I started pondering the art of sharing after reading the birth story of Dr. Rixa Freeze‘s third child, Inga. Inga was born at home on March 2nd in a surprise unassisted birth — the midwife arrived 5 minutes after she was born — and Rixa posted the birth story a few days after the birth.
I’ve admitted before to being a birth story junkie. I love them; I love reading about birth and watching videos about birth. It’s such an amazing and wonderful process, and one of the most beautiful experiences a woman can have; I often find myself tearing up reading about/seeing the experience. I’m also amazed at how different every labor is…how different giving birth is for every woman, and yet they all have the same strength to get through it, to do what has to be done.
Rixa’s writing reflects the calm and peace with which she labors and delivers, and the video she provides is wonderful – more than 30 minutes, unedited, surrounding her daughter’s birth. She is cool and collected, centered and managing her pain, laughing just minutes before the baby crowns, and narrating as she catches her own baby. She is the perfect example of woman’s ability to work with the pain of childbirth and successfully deliver drug-free.
The first video, ends about 7 minutes before delivery:
But I hesitated to share, because it is not a birth that goes perfectly. In Rixa’s words:
Soon after the birth, Inga lost muscle tone and color. I quickly realized that I needed to perform mouth-to-mouth. Fortunately, I became certified in neonatal resuscitation several years ago, so I knew what to do. It was tricky getting the angle right, since the cord was short. I gave her five breaths. After each breath, she coughed and perked up a bit more.
What that means for those of us watching the video, is that there’s about two minutes of heart-stopping fear as the baby turns purple and goes completely floppy. Even having read the story before watching the video and knowing that everything turned out fine, I still felt incredibly nervous watching it all unfold.
On Rixa’s blog, it became apparent that, for most people, the two minutes during which she had to resuscitate Inga completely overshadowed the rest of the birth experience. Many people fixated on the fact that her baby needed assistance, and there were quite a few who pointed to those two minutes as an argument against home birth*, which really made me think about how I may or may not filter the stories I share.

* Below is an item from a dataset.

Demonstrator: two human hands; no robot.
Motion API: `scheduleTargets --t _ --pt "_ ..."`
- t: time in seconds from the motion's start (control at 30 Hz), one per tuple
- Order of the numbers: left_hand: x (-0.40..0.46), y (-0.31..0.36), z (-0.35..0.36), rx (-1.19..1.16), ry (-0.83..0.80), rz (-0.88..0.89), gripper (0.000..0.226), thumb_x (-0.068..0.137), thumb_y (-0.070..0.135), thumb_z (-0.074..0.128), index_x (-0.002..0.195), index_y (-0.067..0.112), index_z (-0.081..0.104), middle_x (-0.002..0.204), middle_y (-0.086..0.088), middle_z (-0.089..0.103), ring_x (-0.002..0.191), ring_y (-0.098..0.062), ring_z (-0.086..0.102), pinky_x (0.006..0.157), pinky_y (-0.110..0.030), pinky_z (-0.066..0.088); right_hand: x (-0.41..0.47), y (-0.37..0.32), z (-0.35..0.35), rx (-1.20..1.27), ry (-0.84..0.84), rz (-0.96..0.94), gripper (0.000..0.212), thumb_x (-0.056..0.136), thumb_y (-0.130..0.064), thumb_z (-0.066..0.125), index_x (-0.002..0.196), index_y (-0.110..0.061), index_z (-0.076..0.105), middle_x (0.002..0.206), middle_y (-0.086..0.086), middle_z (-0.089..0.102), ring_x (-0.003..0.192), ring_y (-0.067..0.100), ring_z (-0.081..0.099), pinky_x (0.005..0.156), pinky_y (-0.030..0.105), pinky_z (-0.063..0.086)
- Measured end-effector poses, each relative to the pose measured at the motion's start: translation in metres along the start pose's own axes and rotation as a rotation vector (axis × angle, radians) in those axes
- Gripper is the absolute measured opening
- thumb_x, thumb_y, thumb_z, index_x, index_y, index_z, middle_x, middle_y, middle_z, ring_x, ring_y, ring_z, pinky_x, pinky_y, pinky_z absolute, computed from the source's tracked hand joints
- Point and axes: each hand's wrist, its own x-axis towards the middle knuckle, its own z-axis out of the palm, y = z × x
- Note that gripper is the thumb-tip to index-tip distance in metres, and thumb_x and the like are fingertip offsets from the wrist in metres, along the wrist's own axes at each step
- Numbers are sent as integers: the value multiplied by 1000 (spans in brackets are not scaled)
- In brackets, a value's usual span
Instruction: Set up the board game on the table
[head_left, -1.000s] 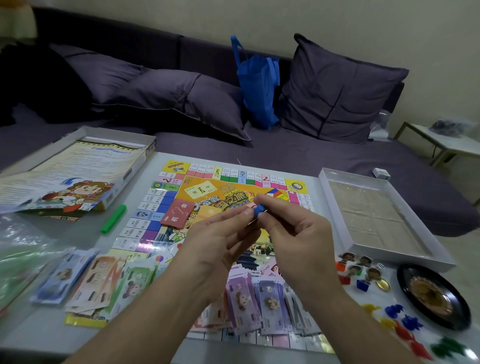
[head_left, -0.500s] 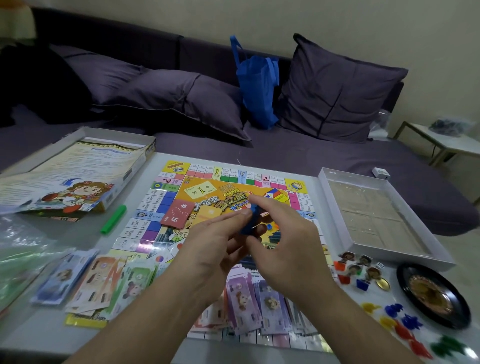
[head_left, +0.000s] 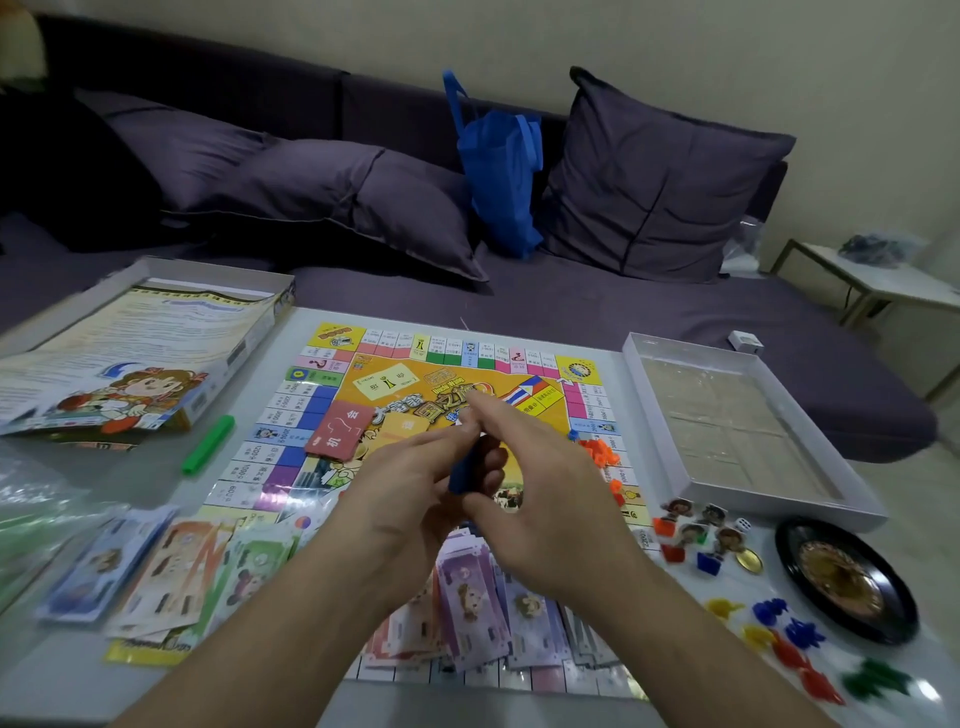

In sharing birth stories and information, I think it’s important to be honest. Not everything goes as planned, sometimes there are surprises and sometimes there are challenges. There are also many things about birth that are out of our control, which is why almost anyone will tell you it’s important to be flexible and open to the experience. That said, most births are uneventful, and positive thinking and an optimistic outlook will do more towards a good experience than fear and worry. But where is the line between honesty and optimism when we talk to first-time moms?
The OB in my [past] midwife’s practice once told me that she hated What to Expect When Your Expecting because it makes women worry about every little thing and expect the worst. So how do we present an accurate view of birth? How do we talk about the rare instances that something doesn’t go perfectly without frightening women, most of whom will never, ever live one of those rare moments?
After watching Rixa’s video several times, I think that she has perfected the art of sharing. She could have edited out the resuscitation, but instead she left it in, and Inga’s birth is more beautiful for it. The honesty is refreshing and it adds so much to the viewer’s understanding of how Rixa births. Watching it, I am amazed at woman’s ability to birth naturally and to care for our offspring. That Rixa peacefully birthed her daughter and calmly reacted to an emergent situation, is a testimony to the strength of women. Something that would not come through as strongly without the resuscitation.
I also think that it is an argument for home birth. Rixa’s baby would have had the same breathing difficulties no matter where she was born, but home was the only place where she could be cared for gently. As Tatiana said on Becoming Midwives,
That this one precious, tender, incredibly sensitive new little person could be born needing help and receiving that help from her mother in the warm safety of a tub is a transcendently beautiful departure of what neonatal resuscitation normally looks like. Nothing jarring, nothing painful or invasive, nothing panicked, nothing even as upset as my own response watching on a screen so many miles away. No, just family, breath appropriately applied, and the rolling of time into life here among us other breathing people.
If you watched the videos, I’d love to know what you think. Does her calm surprise you? Is Inga’s initial struggle an argument against home birth or inconsequential? How much should we be telling expectant mamas about risk?